102 min | PG-13 | August 4, 2023 | Lionsgate
A corporate drone discovers a hidden office that makes him brilliant, productive, and serene. His coworkers insist the office does not exist. The premise promises a sharp little nightmare and then forgets to be one.
Orson works at a faceless company called the Authority, processing forms he does not understand for reasons no one explains. He is rigid, humorless, and convinced of his own superiority over every colleague. Then he finds a room that should not be there. Inside it he becomes a better worker and a calmer man, except his coworkers tell him the room is a blank wall and he is standing in it talking to himself. The film wants to be a deadpan parable about delusion, the comforts we invent to survive meaningless labor, and the office as a machine for erasing people. It states that idea early and then repeats it for the rest of its length.
Jon Hamm plays Orson with total commitment to the character’s airless self-regard. He delivers narration in a flat, satisfied monotone that treats petty grievances as cosmic injustices. Hamm finds real comedy in the way Orson misreads every social cue and congratulates himself for it. Danny Pudi plays Rakesh as the deskmate who watches Orson unravel with weary alarm, and he grounds the absurdity in something human. Sarah Gadon plays Alyssa, the receptionist Orson fixates on, with a careful blankness that the script never lets bloom. Christopher Heyerdahl plays the manager Andrew as bureaucratic menace in a cardigan.

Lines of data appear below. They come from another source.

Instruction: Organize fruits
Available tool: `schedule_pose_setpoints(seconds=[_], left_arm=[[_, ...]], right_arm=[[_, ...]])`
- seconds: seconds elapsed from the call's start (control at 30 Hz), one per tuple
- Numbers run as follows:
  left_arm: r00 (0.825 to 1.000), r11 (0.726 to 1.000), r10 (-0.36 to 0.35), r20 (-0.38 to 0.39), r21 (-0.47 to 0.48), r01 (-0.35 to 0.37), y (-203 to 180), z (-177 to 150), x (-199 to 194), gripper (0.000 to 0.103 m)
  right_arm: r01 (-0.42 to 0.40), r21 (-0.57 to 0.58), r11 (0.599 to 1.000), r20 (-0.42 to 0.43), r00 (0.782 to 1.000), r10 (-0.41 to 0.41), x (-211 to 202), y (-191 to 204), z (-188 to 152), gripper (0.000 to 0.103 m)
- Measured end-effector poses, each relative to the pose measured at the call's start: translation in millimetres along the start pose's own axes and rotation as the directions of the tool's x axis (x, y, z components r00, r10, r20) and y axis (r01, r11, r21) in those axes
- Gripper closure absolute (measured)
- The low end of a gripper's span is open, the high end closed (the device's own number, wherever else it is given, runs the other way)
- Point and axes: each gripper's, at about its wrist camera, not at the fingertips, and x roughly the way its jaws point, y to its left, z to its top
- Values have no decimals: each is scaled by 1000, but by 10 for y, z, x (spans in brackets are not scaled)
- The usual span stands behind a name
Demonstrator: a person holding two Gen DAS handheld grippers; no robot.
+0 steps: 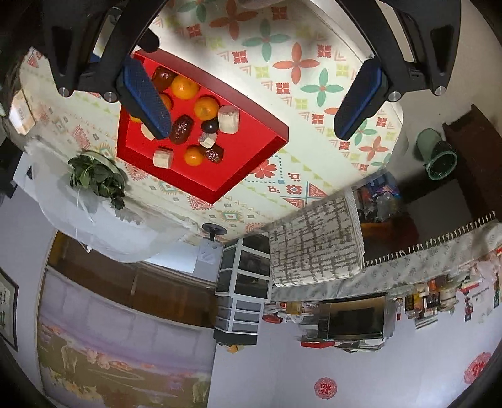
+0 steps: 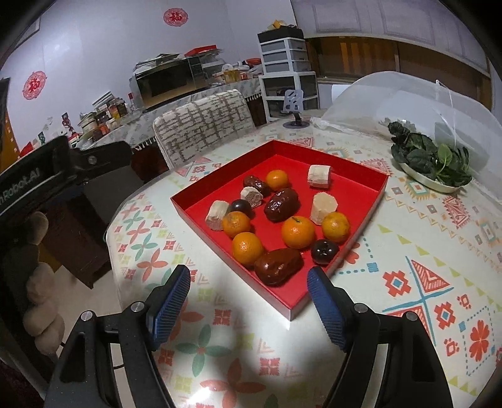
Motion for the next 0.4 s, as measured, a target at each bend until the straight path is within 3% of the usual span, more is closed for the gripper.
schedule_pose_setpoints(seconds=[0.4], left_arm=[[999, 999, 40, -12, -24, -40, 84, -5, -79, 0]], right_arm=[[17, -24, 1000, 11, 1000, -17, -126, 31, -21, 19]])
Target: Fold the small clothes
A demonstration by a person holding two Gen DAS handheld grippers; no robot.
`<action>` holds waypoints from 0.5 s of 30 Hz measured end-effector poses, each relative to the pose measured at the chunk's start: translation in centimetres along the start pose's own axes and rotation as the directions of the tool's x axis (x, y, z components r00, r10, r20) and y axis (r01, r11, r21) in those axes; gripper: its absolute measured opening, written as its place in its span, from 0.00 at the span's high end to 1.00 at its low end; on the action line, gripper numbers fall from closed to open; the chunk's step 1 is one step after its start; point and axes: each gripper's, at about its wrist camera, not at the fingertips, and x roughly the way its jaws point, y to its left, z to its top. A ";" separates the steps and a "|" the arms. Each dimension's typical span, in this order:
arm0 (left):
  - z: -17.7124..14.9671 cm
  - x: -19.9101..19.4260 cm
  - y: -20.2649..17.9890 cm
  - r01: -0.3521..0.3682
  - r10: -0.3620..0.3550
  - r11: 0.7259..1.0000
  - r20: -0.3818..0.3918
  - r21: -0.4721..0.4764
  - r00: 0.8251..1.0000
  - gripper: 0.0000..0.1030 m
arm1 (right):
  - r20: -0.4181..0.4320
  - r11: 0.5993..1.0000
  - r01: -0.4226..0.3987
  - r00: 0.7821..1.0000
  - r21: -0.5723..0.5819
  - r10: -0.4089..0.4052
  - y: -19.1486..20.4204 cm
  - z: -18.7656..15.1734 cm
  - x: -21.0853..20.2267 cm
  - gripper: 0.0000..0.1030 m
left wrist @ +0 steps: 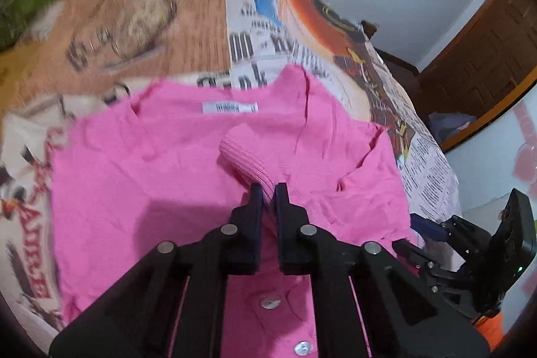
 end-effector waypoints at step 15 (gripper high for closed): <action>-4.4 -6.1 3.1 -0.266 0.263 0.962 0.049 0.066 0.964 0.90 | -0.017 1.000 0.022 1.000 0.011 -0.022 0.0 0.1 0.2 0.72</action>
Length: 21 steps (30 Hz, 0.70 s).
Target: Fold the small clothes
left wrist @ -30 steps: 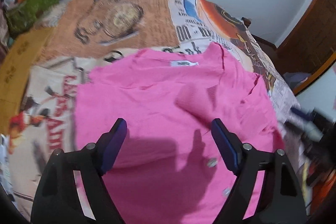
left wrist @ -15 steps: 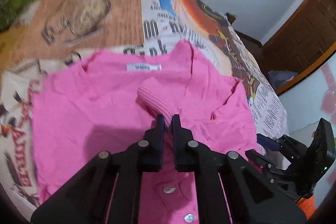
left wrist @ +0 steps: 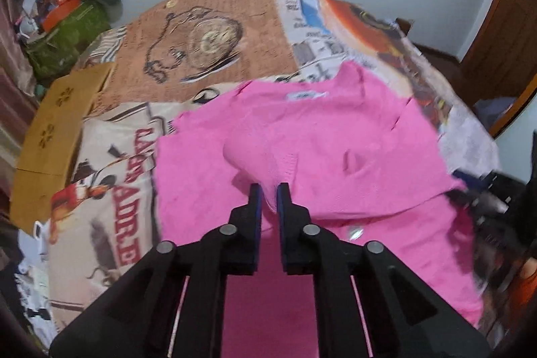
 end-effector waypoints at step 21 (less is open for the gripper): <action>-0.5 3.5 3.9 0.107 -0.107 0.994 -0.015 -0.006 0.994 0.43 | 0.042 0.999 -0.021 0.999 0.027 0.020 -1.5 3.3 -1.7 0.72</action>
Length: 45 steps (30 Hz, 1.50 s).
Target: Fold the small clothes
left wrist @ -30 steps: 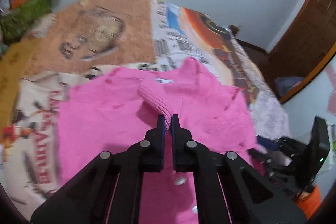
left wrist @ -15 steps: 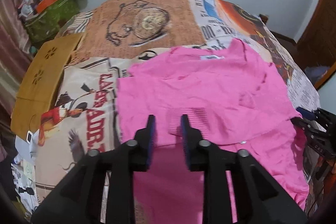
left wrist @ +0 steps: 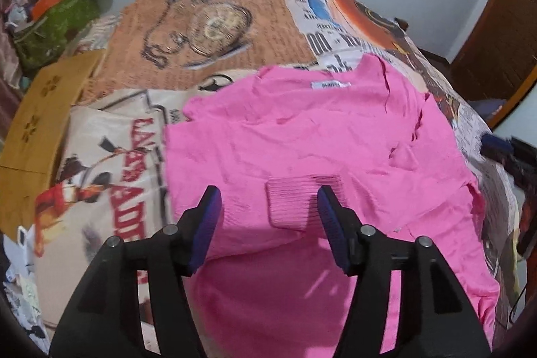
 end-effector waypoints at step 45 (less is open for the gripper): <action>-2.6 -0.3 -0.1 0.052 -0.051 0.998 -0.033 0.043 0.998 0.35 | -0.039 0.986 0.032 0.998 -0.163 -0.039 5.4 -1.9 0.5 0.74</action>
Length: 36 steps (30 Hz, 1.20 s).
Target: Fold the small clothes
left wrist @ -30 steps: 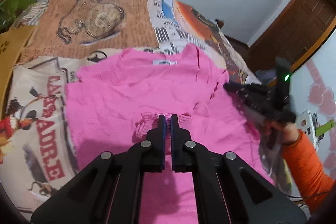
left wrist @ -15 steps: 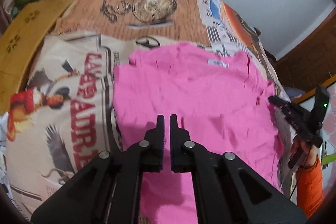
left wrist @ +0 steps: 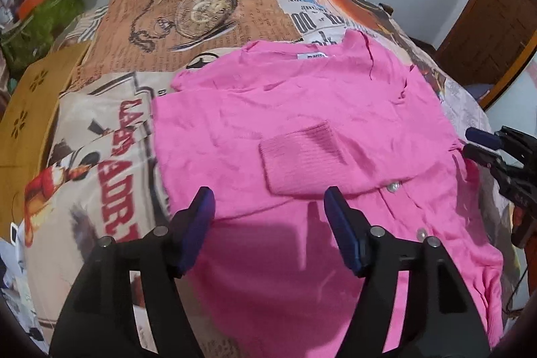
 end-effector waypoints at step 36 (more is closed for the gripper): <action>4.1 -2.6 -0.2 0.167 -0.175 0.965 -0.021 -0.202 0.984 0.74 | 0.070 0.972 -0.220 0.972 -0.080 0.225 7.4 4.7 4.1 0.94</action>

Joachim Back directs from Ted Kupper’s screenplay, adapted from Jonas Karlsson’s novel “The Room.” Back shoots the office in cold institutional grays and sickly fluorescent light, and the production design strips every surface of personality. The hidden room is staged with warmer tones and softer framing to mark the divide between Orson’s fantasy and the gray reality. That visual joke is the film’s best idea and Back deploys it once and leaves it there. The editing holds on Hamm’s deadpan reactions long past the point where the gag has paid off.
The problem is structural. Kupper takes a single sharp premise and stretches it to feature length without finding a second movement. The Kafka comparison the film invites only exposes the gap, because Kafka builds dread through accumulation and this builds nothing. Orson begins as a delusional jerk and ends as a delusional jerk, and the journey between those points is a flat line. There is a tight, vicious short film inside this material about how work hollows a person out. This version mistakes restating its thesis for developing it.